- Opening Delimiter -

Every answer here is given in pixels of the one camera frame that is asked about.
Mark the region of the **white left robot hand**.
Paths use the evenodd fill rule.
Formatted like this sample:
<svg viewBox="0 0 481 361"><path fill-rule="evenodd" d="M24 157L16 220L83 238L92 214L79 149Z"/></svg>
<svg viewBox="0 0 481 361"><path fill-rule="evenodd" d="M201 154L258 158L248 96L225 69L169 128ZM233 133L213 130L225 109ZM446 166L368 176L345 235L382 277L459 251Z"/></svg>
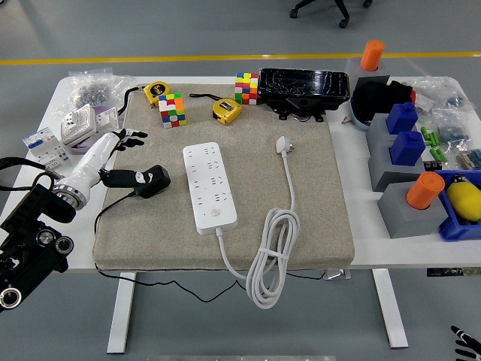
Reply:
<svg viewBox="0 0 481 361"><path fill-rule="evenodd" d="M134 129L121 129L104 134L90 147L71 175L62 182L84 196L99 181L106 187L114 188L136 187L148 183L149 178L139 171L119 171L113 175L104 171L104 166L115 151L144 145L142 138L147 136L147 133Z"/></svg>

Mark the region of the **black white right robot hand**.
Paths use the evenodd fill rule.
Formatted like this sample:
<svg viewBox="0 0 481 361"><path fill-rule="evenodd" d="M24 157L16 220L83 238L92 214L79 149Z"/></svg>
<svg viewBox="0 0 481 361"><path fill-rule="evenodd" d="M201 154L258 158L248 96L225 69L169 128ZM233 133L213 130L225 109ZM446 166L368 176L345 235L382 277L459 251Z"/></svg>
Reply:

- Closing Delimiter -

What is needed →
The entries above must be output exactly, with every image left out.

Answer to this task →
Every answer here is given in pixels of the one camera frame that is asked about.
Mark the region of the **white left robot hand**.
Paths use the evenodd fill rule.
Formatted like this sample:
<svg viewBox="0 0 481 361"><path fill-rule="evenodd" d="M24 157L16 220L83 238L92 214L79 149Z"/></svg>
<svg viewBox="0 0 481 361"><path fill-rule="evenodd" d="M201 154L258 158L248 96L225 69L169 128ZM233 133L213 130L225 109ZM446 166L368 176L345 235L382 277L459 251Z"/></svg>
Reply:
<svg viewBox="0 0 481 361"><path fill-rule="evenodd" d="M134 129L121 129L104 134L90 147L71 175L62 182L84 196L99 181L106 187L114 188L136 187L148 183L149 178L139 171L119 171L113 175L104 171L104 166L115 151L144 145L142 138L147 136L147 133Z"/></svg>

Mark the region of the **black white right robot hand**.
Paths use the evenodd fill rule.
Formatted like this sample:
<svg viewBox="0 0 481 361"><path fill-rule="evenodd" d="M24 157L16 220L83 238L92 214L79 149Z"/></svg>
<svg viewBox="0 0 481 361"><path fill-rule="evenodd" d="M201 154L258 158L248 96L225 69L169 128ZM233 133L213 130L225 109ZM446 166L368 176L345 235L382 277L459 251Z"/></svg>
Reply:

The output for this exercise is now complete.